Personalization is the most effective way to improve user experience, with precise recommendations and seamless search functionality being critical to content discovery.

**Impact of Recommendations:**

Through the implementation of the recommendations in this project, Amazon Prime can anticipate:

Improve content strategy through investment in top-performing genres, streamlining content length, and using data-driven insights in creating and acquiring content.
Maximize content acquisition through partnerships with leading talents, predictive model assessments of potential success, and focused acquisitions to fill content gaps and consumer demand.
Enhance user experience through enhanced recommendation accuracy, more effective search, and optimal user interface for ease of navigation and content discovery.
These measures will lead to increased user interaction, improved customer satisfaction, and faster platform growth, ultimately enhancing Amazon Prime's foothold in the competitive streaming landscape.

**Future Directions:**

Although this project has given useful insights, additional analysis and investigation are urged to gain further understanding and make strategies more refined.
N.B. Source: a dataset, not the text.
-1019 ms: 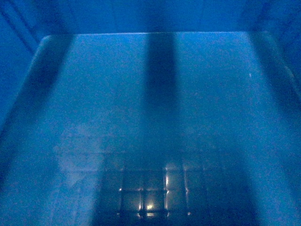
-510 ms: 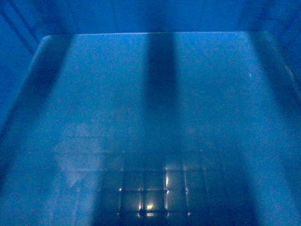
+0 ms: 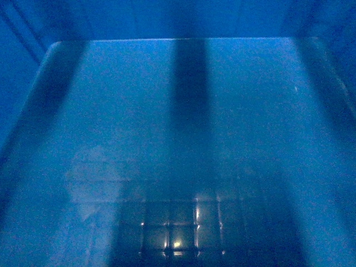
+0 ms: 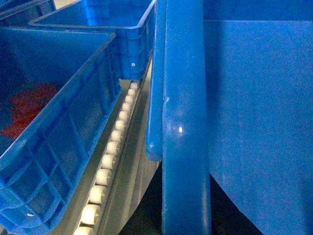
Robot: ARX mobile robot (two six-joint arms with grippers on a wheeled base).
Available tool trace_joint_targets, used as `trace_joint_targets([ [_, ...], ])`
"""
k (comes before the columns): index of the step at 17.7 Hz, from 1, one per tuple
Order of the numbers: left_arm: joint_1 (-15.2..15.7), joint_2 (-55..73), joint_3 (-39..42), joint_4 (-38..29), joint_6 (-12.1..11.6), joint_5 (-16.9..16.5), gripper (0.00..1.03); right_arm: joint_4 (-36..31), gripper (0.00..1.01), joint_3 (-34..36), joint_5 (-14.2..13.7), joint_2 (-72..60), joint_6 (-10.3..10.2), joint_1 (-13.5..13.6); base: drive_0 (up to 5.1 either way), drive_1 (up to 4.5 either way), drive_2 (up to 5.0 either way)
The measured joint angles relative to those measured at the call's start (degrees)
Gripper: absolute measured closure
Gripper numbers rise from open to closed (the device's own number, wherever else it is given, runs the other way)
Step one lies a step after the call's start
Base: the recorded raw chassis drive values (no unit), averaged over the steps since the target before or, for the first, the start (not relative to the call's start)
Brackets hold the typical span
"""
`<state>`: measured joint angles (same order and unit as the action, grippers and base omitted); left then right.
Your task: Place box next to blue box on left shelf
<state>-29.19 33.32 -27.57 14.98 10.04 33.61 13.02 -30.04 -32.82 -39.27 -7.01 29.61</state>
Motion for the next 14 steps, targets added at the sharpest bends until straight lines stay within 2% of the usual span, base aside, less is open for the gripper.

Future directions may involve:

Exploring how specific content attributes, e.g., themes, subgenres, and cast diversity, affect user engagement.
Creating more advanced predictive models for evaluating the potential success of new releases.
Investigating more advanced personalization methods to customize content recommendations and user experiences for individual tastes.
By persistently applying data-driven intelligence and responding to changing audience habits, Amazon Prime can continue to lead the market and provide extraordinary content experiences that delight its users.

This conclusion succinctly captures the principal findings and suggestions of  project, emphasizing its potential contribution to Amazon Prime's business goals. It also outlines future directions for improvement, which shows a desire for ongoing refinement and data-led decision-making.